In full and without alteration, write out the data below.

------ Material provided

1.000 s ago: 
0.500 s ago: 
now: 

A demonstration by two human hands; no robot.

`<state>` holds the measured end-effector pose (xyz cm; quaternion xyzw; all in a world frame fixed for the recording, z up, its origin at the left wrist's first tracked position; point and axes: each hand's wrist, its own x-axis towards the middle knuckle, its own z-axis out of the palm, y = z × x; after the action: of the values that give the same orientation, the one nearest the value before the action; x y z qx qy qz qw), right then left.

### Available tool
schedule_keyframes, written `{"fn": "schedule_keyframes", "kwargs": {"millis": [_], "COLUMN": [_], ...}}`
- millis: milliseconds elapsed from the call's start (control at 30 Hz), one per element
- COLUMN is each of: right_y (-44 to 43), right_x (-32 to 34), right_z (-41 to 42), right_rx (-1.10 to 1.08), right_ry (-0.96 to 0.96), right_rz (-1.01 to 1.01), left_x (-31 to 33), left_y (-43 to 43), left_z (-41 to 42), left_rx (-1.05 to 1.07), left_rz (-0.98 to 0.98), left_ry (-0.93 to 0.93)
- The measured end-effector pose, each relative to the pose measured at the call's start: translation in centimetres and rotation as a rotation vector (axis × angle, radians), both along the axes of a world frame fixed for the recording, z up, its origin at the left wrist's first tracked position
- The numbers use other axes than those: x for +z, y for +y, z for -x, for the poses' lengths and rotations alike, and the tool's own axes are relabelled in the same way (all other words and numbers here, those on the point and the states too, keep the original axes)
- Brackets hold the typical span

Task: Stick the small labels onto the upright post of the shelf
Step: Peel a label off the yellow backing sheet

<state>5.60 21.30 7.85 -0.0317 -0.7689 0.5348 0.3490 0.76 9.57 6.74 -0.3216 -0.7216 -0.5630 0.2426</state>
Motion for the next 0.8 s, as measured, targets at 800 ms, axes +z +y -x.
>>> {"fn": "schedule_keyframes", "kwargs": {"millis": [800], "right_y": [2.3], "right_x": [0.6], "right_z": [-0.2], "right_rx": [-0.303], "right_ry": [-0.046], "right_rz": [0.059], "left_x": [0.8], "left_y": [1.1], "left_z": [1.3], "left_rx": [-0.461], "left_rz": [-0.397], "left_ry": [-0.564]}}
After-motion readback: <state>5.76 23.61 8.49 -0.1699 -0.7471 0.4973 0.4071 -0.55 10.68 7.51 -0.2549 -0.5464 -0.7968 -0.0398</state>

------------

**Solution to this task**:
1.000 s ago: 
0.500 s ago: 
now: 

A demonstration by two human hands; no robot.

`<state>` holds the measured end-effector pose (xyz cm; quaternion xyzw; all in a world frame fixed for the recording, z up, its origin at the left wrist's first tracked position; point and axes: each hand's wrist, its own x-axis towards the middle knuckle, its own z-axis out of the palm, y = z × x; after the action: of the values that give the same orientation, the one nearest the value before the action; x y z qx qy qz qw), right then left.

### Available tool
schedule_keyframes, written `{"fn": "schedule_keyframes", "kwargs": {"millis": [_], "COLUMN": [_], ...}}`
- millis: milliseconds elapsed from the call's start (control at 30 Hz), one per element
- COLUMN is each of: right_y (-44 to 43), right_x (-32 to 34), right_z (-41 to 42), right_rx (-1.10 to 1.08), right_ry (-0.96 to 0.96), right_rz (-1.01 to 1.01), left_x (-31 to 33), left_y (-43 to 43), left_z (-41 to 42), left_rx (-1.05 to 1.07), left_rz (-0.98 to 0.98), left_ry (-0.93 to 0.93)
- The measured end-effector pose, each relative to the pose measured at the call's start: translation in centimetres and rotation as a rotation vector (axis × angle, radians), both along the axes of a world frame fixed for the recording, z up, its origin at the left wrist's first tracked position
- The numbers use other axes than those: x for +z, y for +y, z for -x, for the poses' lengths and rotations alike, and the tool's own axes are relabelled in the same way (all other words and numbers here, those on the point and the states too, keep the original axes)
- Brackets hold the typical span

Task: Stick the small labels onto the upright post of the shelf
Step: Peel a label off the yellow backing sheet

<state>5.60 21.30 7.85 -0.0317 -0.7689 0.5348 0.3490 0.76 9.57 6.74 -0.3216 -0.7216 -0.5630 0.2426</state>
Motion for the next 0.8 s, as measured, targets at 800 ms, axes +z +y -x.
>>> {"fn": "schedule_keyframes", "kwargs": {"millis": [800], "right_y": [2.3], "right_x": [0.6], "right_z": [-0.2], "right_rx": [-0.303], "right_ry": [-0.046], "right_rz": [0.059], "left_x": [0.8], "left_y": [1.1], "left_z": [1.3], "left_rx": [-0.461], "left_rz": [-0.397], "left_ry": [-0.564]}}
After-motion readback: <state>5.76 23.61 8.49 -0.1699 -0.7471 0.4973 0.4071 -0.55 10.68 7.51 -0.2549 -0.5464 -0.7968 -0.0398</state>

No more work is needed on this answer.